My engagement ring cracked last year and I got it repaired this week. My marriage is in a new chapter of a new book, one I'm actually excited to read. I have beautiful friends that are caring and loving and strong. I have almost finished another manuscript. And yet. And still. There is that part of me want that wants to take the most essential things I have inside and give them to someone I believe is more capable of handling them than me.
BUT WHY? Why am I so afraid of owning my power and wearing it like a beautiful gown to an extravagant ball? Why do I want to put on dirty rags instead? Why do I have the compulsion to squander, gamble, leak and throw away the power inside I need to grow? When I give away my power I am small and helpless, a victim. Walked on, and over. It's not pretty or cute or fun or good at all.
Giving away my power looks like crawling when I want to run. It looks like jealousy, pain, craving. I have given my power away to people unworthy of the good things they already had. If only our power was opaque, solid, the color of something so we could see it leave our bodies and know exactly from whom we needed to demand it back.
I'm in the process of reclaiming my power once again. Calling its name and opening the door and trusting it will come like an animal who knows its true home. I have done this 1000 times already. I wish I could say it will never ever happen again, but it’s clever and its disguises many.

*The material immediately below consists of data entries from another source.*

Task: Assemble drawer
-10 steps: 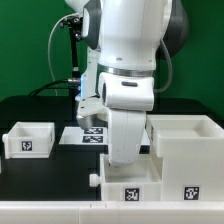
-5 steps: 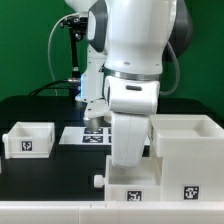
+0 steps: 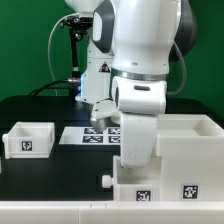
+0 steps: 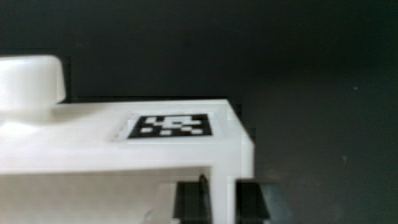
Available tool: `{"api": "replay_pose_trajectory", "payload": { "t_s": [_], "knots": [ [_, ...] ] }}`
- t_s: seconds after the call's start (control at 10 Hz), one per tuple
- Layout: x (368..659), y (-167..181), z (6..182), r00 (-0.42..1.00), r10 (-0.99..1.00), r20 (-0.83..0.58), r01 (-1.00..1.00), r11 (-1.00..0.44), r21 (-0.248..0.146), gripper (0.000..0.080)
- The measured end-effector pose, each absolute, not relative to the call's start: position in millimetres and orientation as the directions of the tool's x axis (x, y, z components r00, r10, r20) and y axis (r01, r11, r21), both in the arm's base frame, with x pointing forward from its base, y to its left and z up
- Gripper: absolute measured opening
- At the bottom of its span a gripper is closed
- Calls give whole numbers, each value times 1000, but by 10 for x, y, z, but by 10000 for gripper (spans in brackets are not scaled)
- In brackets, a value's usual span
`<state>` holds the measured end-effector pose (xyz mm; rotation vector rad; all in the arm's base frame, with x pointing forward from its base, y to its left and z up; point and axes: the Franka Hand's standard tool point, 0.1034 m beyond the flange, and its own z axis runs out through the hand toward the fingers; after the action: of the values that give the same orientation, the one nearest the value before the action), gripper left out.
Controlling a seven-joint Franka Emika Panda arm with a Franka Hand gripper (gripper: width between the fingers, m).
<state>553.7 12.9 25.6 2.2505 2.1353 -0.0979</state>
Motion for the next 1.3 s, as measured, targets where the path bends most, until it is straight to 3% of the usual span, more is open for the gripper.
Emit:
{"api": "replay_pose_trajectory", "payload": {
  "t_s": [0.2, 0.4, 0.5, 0.6, 0.7, 0.9, 1.2, 1.3],
  "knots": [
    [5537, 125, 256, 53, 996, -72, 998, -55, -16, 38],
    [5544, 85, 338, 58, 995, -81, 998, -60, -27, 352],
    [5559, 38, 445, 62, 994, -90, 997, -65, -34, 352],
    [5592, -37, 568, 65, 993, -103, 997, -70, -44, 534],
    [5642, -145, 673, 64, 991, -117, 996, -72, -61, 617],
    [5730, -388, 707, 39, 991, -124, 997, -48, -67, 639],
    [5622, -544, 338, 32, 993, -117, 993, -45, -112, 649],
    [5596, -511, 294, 36, 993, -115, 992, -50, -118, 649]
  ]
}}
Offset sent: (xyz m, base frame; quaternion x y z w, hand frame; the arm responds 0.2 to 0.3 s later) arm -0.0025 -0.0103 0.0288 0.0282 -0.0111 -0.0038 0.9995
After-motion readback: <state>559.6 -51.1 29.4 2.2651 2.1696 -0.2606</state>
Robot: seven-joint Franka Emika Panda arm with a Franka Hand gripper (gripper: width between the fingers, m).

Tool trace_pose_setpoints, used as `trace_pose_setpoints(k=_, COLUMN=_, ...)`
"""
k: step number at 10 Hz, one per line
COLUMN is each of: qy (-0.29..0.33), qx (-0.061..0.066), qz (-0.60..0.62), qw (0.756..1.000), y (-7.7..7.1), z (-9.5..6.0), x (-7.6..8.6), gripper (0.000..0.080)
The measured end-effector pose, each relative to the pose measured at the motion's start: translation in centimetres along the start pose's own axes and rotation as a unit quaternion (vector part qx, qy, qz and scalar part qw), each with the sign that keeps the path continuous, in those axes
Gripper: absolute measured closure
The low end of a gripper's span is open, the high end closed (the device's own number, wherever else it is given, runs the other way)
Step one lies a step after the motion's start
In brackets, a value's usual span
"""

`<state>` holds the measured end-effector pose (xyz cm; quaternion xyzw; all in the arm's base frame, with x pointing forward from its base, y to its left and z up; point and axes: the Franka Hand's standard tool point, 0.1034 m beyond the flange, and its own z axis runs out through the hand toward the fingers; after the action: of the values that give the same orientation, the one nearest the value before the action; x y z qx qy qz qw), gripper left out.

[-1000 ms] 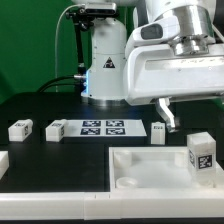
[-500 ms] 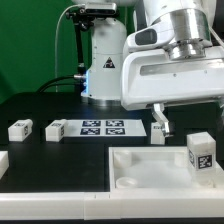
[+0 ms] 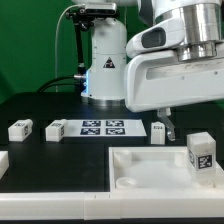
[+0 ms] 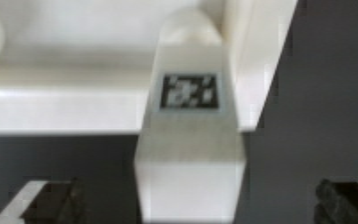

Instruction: Assemble one leg

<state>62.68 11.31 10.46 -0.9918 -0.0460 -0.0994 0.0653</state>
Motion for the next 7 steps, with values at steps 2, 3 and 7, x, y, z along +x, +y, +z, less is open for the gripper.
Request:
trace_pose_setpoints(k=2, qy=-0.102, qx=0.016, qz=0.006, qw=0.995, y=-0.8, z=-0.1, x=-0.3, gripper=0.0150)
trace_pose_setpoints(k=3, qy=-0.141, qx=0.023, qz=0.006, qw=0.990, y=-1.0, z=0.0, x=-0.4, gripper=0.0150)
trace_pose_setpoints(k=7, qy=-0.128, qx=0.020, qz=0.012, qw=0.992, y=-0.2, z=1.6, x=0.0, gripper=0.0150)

I am more within my own body, my own life, my own story than I ever have been. Making anyone else in charge of how I feel about myself now is all the more painful when I have so much more to lose. I can't afford to be a supporting character in anyone else's tragedy or drama. I need every ounce of energy I have to claim the super bad ass heroine role I have waiting for me, that's always been waiting for me, front and center in my own body, my own life.